Грузовик с путниками выехал на приморское шоссе в двадцати километрах от Пескары. Преждевременно опустились сумерки. Как и предсказывал Алекс, небо заволокло густыми темными тучами, предвещавшими обильный снегопад. Выручило то, что шоссе было гораздо приличнее горной дороги. Путь до Термоли, сопровождавшийся прежней металлической какофонией, занял всего около двух часов.

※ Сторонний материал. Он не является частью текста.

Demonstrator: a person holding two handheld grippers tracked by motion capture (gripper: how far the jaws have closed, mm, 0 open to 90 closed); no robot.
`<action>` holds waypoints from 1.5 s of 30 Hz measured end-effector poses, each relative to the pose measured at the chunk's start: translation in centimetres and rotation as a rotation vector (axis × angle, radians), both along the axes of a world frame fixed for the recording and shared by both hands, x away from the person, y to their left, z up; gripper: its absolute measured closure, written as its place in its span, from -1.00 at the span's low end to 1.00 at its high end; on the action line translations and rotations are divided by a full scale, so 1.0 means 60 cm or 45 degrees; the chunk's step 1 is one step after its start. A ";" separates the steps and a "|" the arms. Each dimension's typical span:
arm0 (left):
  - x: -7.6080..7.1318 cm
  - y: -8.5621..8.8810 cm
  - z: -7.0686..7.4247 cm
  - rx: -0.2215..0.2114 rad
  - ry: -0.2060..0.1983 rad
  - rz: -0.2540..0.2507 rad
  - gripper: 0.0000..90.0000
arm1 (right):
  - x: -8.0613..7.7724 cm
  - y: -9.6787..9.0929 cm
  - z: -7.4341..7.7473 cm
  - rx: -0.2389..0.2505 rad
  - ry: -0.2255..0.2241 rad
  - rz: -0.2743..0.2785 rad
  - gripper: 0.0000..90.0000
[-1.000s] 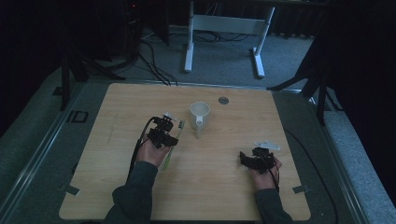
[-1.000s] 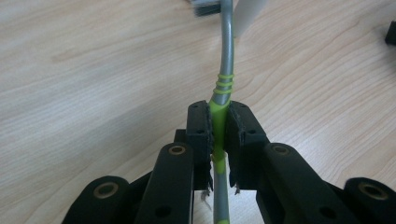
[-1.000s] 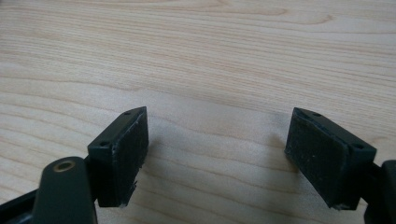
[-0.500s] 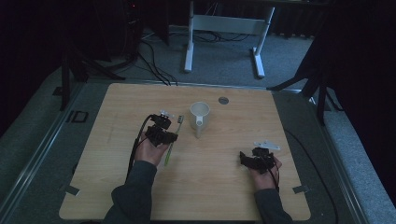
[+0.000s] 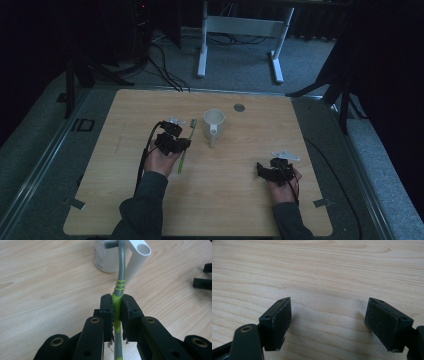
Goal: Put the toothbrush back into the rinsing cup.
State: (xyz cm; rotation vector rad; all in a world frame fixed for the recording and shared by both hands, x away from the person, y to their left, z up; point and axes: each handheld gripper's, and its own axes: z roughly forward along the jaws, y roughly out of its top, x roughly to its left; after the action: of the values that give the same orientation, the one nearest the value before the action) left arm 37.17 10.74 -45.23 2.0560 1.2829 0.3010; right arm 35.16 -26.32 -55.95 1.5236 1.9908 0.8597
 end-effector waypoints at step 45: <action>-0.008 0.015 0.029 -0.111 -0.274 -0.003 0.79 | 0.000 0.000 0.000 0.002 -0.001 0.000 -0.54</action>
State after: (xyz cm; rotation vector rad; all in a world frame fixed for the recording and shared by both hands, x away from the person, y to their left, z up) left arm 36.70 11.62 -43.49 1.8957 1.1424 0.4444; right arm 35.16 -26.29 -55.95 1.5238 1.9906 0.8617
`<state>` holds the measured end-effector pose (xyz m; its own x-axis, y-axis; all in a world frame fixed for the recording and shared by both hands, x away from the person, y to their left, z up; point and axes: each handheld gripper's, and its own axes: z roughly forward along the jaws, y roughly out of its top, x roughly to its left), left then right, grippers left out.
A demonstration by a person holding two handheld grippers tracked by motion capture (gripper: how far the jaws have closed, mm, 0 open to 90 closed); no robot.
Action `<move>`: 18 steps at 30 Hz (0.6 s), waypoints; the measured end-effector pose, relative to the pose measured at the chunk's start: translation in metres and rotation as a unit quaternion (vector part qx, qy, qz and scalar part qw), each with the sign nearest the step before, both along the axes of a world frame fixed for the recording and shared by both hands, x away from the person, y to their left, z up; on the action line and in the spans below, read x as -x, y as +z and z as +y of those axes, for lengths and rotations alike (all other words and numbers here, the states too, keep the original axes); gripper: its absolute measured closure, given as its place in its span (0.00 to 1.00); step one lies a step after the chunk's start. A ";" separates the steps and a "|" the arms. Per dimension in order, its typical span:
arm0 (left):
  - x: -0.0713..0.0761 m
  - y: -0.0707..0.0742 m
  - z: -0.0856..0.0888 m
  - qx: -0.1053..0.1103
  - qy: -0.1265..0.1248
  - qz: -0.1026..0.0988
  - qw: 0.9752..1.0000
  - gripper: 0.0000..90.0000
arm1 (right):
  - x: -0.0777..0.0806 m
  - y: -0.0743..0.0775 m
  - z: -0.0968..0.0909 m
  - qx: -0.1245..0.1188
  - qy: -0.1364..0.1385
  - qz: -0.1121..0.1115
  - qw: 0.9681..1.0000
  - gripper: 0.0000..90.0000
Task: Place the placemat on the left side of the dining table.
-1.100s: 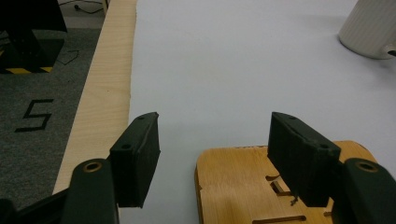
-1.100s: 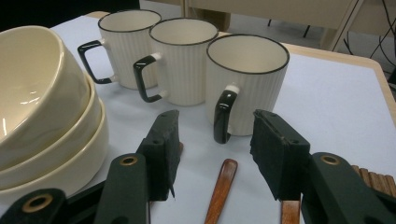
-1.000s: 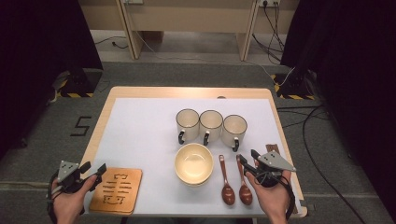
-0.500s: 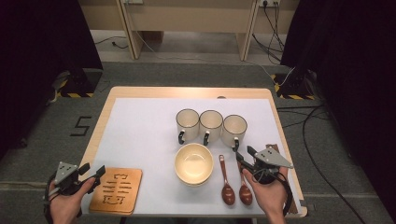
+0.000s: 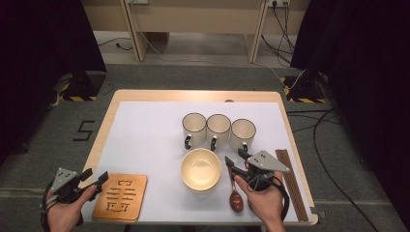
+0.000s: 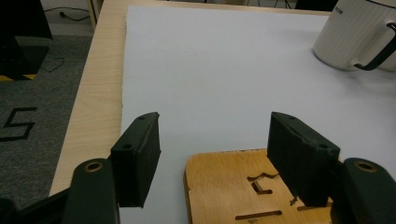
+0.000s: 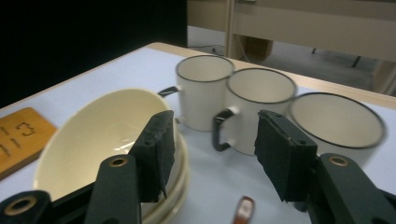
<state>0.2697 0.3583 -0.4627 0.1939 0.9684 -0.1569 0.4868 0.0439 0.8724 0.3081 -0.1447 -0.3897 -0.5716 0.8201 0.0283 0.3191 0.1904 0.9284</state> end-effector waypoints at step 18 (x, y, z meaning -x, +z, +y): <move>0.002 -0.009 0.003 0.027 -0.015 0.024 0.999 0.39 | -0.004 0.016 0.079 0.026 0.098 -0.018 0.995 0.51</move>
<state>0.2674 0.3609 -0.4721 0.2140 0.9522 -0.2178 0.5290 0.0745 0.8453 0.3124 -0.0658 -0.3737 -0.7212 0.6919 -0.0353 0.2373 0.2947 0.9257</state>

«Музыкальное сопровождение», впрочем, полностью отвечало обстановке. Ненастная зимняя ночь и военное время вряд ли могли подвигнуть какого-нибудь творца на создание благозвучных мелодий. Городские пейзажи, как и погода, внушали тоску и уныние. Серый, грязный, лишенный растительности, Термоли казался вымершим. Только в некоторых зданиях, видимо, кафе и тавернах, светились еле различимые огоньки.

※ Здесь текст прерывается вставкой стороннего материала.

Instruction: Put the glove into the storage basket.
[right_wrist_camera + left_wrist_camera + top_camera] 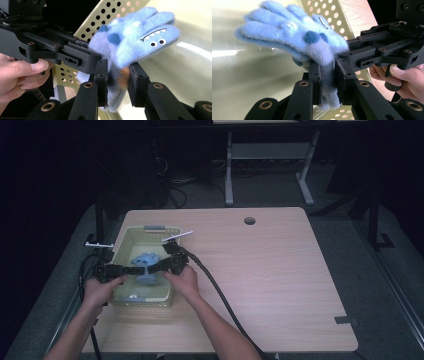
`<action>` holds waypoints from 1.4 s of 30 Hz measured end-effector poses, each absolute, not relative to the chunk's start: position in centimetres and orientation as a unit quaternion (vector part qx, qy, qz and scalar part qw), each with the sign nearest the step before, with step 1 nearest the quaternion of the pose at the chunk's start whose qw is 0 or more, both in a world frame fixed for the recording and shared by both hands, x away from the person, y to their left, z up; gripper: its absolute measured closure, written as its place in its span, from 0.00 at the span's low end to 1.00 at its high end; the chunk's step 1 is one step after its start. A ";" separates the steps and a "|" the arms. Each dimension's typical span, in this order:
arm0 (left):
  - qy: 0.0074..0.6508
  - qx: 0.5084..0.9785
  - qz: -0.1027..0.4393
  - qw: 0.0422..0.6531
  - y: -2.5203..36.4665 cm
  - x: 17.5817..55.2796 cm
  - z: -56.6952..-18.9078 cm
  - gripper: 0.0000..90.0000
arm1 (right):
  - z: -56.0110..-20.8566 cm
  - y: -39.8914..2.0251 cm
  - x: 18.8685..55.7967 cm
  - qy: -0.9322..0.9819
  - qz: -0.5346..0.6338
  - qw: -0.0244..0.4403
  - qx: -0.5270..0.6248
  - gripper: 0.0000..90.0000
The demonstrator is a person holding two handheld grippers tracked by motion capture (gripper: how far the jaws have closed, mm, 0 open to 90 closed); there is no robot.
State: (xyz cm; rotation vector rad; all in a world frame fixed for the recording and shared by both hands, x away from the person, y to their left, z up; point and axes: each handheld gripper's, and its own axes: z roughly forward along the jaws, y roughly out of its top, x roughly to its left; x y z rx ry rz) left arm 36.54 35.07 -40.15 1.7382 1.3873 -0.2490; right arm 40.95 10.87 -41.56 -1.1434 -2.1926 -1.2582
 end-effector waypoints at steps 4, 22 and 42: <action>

Однако район порта освещался здесь даже лучше, чем в Риме. Светомаскировка отсутствовала, так как освещение было слабым, как, скорее всего, и в мирные дни. Грузовик остановился у кромки причала. Света тусклых желтых фонарей вполне хватило, чтобы разглядеть очертания торпедного катера. С первого взгляда могло показаться, что он стоит в порту, ожидая ремонта. На деле ни у кого не возникало даже мысли – закрасить хотя бы часть многочисленных царапин и вмятин, покрывавших его борта. На катере не было ни торпед – торпедные аппараты демонтированы, ни глубинных бомб – бомбодержатели также были сняты. Все вооружение, если можно было так сказать, состояло из пары пустяковых пушечек. Одна стояла на носу, другая – на корме. Обе подозрительно напоминали пулемет Хочкиса, пожалуй, самое ненадежное, пользующееся дурной славой оружие, когда-либо находившееся в употреблении у военных.

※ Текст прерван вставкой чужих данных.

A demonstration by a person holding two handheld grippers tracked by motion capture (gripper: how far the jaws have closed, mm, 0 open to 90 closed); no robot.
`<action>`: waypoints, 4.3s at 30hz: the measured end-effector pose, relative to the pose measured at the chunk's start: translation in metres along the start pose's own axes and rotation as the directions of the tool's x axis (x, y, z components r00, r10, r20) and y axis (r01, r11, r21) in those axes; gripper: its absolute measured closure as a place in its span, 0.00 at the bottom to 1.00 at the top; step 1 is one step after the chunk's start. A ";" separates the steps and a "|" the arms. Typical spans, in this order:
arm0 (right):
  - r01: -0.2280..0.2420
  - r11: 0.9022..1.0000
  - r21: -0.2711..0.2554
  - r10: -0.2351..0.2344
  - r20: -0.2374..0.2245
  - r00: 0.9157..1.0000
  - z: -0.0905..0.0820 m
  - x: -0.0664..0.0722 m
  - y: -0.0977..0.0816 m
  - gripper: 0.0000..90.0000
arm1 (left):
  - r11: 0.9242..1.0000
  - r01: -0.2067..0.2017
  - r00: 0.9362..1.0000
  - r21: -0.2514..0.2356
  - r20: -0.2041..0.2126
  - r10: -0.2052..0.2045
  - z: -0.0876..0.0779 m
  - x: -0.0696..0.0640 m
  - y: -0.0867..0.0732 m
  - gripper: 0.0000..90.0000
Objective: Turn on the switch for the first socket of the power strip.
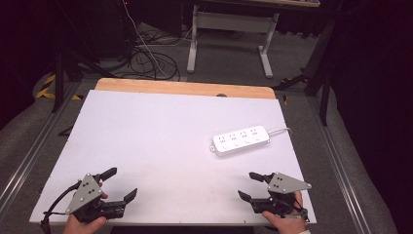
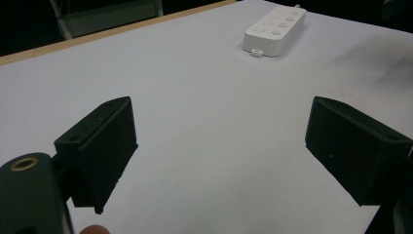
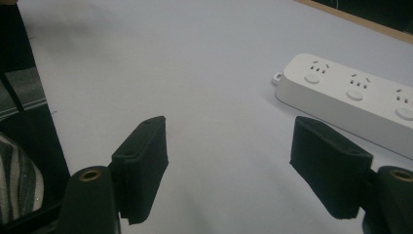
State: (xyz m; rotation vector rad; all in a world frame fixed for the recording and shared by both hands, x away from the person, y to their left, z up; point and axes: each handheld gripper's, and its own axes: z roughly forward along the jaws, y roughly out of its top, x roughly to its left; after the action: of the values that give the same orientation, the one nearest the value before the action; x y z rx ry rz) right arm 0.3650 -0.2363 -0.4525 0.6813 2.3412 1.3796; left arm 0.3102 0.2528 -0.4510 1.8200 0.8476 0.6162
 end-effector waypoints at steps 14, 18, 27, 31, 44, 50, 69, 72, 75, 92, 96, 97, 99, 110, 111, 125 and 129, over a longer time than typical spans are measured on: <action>0.003 1.000 0.004 -0.003 0.001 1.000 -0.001 0.000 0.001 0.33 | 1.000 -0.011 1.000 -0.001 -0.016 0.011 -0.001 -0.001 0.000 0.14; 0.003 1.000 0.008 -0.003 -0.004 1.000 -0.001 0.000 0.002 0.33 | 1.000 -0.005 1.000 0.005 -0.011 0.005 0.000 -0.002 -0.001 0.14; 0.011 1.000 0.025 -0.011 0.003 1.000 0.000 0.000 0.006 0.33 | 1.000 -0.011 1.000 0.006 -0.020 0.011 -0.001 -0.001 -0.001 0.14; -0.021 0.999 0.046 0.020 0.024 1.000 0.002 0.000 0.010 0.37 | 1.000 -0.011 1.000 0.006 -0.023 0.011 -0.002 -0.001 -0.001 0.14; -0.028 0.997 0.072 0.027 0.005 1.000 0.004 -0.009 0.036 0.45 | 1.000 -0.013 0.999 0.008 -0.029 0.014 -0.002 -0.001 -0.001 0.14; -0.023 0.997 0.074 0.023 0.005 1.000 0.003 -0.014 0.046 0.45 | 1.000 -0.008 1.000 0.007 -0.028 0.008 -0.002 -0.002 -0.001 0.14; -0.021 0.997 0.071 0.020 0.018 1.000 0.006 -0.034 0.069 0.47 | 1.000 -0.017 0.999 0.011 -0.028 0.017 -0.002 -0.001 -0.001 0.14; -0.026 0.997 0.070 0.024 0.024 0.999 0.007 -0.038 0.072 0.51 | 1.000 -0.019 0.999 0.014 -0.027 0.019 -0.001 -0.001 -0.001 0.14; -0.031 0.997 0.072 0.029 0.029 0.999 0.009 -0.042 0.076 0.59 | 1.000 -0.016 1.000 0.017 -0.025 0.016 -0.001 -0.002 -0.001 0.14; -0.071 0.990 0.120 0.058 0.114 0.992 0.018 -0.073 0.085 1.00 | 1.000 -0.015 0.999 0.018 -0.030 0.016 -0.001 -0.001 -0.001 0.14; -0.104 0.987 0.124 0.086 0.140 0.986 0.020 -0.083 0.085 1.00 | 1.000 -0.019 0.999 0.020 -0.029 0.019 -0.001 -0.001 -0.001 0.14; -0.110 0.986 0.123 0.091 0.148 0.985 0.021 -0.085 0.085 1.00 | 1.000 -0.018 0.999 0.020 -0.030 0.019 -0.001 -0.001 -0.002 0.14; -0.115 0.986 0.121 0.094 0.169 0.981 0.022 -0.090 0.084 1.00 | 1.000 -0.018 0.999 0.022 -0.029 0.019 0.000 -0.001 -0.002 0.14; -0.146 0.979 0.143 0.109 0.242 0.964 0.034 -0.112 0.079 1.00 | 1.000 -0.018 0.999 0.024 -0.028 0.019 0.000 0.000 -0.002 0.14; -0.157 0.976 0.151 0.116 0.252 0.961 0.037 -0.116 0.078 1.00 | 1.000 -0.015 1.000 0.025 -0.027 0.016 0.000 0.000 -0.002 0.14; -0.222 0.952 0.211 0.147 0.320 0.936 0.053 -0.142 0.064 1.00 | 1.000 -0.017 0.999 0.026 -0.028 0.017 0.000 0.000 -0.002 0.14; -0.238 0.943 0.231 0.152 0.334 0.930 0.057 -0.149 0.059 1.00 | 0.999 -0.017 0.999 0.027 -0.028 0.017 0.000 0.000 -0.002 0.14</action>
State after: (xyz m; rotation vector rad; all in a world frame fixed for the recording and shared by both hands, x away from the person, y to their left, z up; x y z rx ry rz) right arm 0.5313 -0.2539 -0.4203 1.1524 2.2654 0.9439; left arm 0.3096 0.2534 -0.4527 1.8484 0.8638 0.6454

На верху трапа, соединявшего катер с причалом, стоял высокий мужчина в форме без знаков различия. Козырек фуражки без кокарды скрывал его лицо, но не его роскошную белоснежную бороду. Человек был заметно сутул. Когда Петерсен и следовавшие за ним люди приблизились, моряк вскинул руку в полу приветствии-полусалюте.
– Добрый вечер, – поздоровался он. – Меня зовут Пьетро. А вы, должно быть, тот самый майор, которого мы ожидаем...
– Да. Добрый вечер.
– ...И с вами четверо спутников, среди которых одна дама, – седобородый Пьетро пристально оглядел каждого, видимо, мысленно сверяясь с полученным описанием, и удовлетворенно проговорил:
– Рад приветствовать вас, господа. Сейчас я пришлю кого-нибудь за вашими вещами. Оставьте их здесь и идите за мной – командир хотел встретиться с вами, как только прибудете...
Все пятеро спустились в помещение, которое могло быть капитанской каютой, рубкой штурмана или офицерской кают-компанией, но, скорее всего, служило и тем, и другим, и третьим. Капитан сидел за письменным столом, повернувшись спиной к двери, и что-то писал. Он развернулся в крутящемся кресле, которое было накрепко привинчено к полу, когда седобородый Пьетро сказал:
– Ваши последние гости, Карлос. Майор и четверо его друзей. Как нам и обещали.
– О! Входите, входите! Спасибо, Пьетро. Пришлите сюда, пожалуйста, вашего юного тезку, хорошо?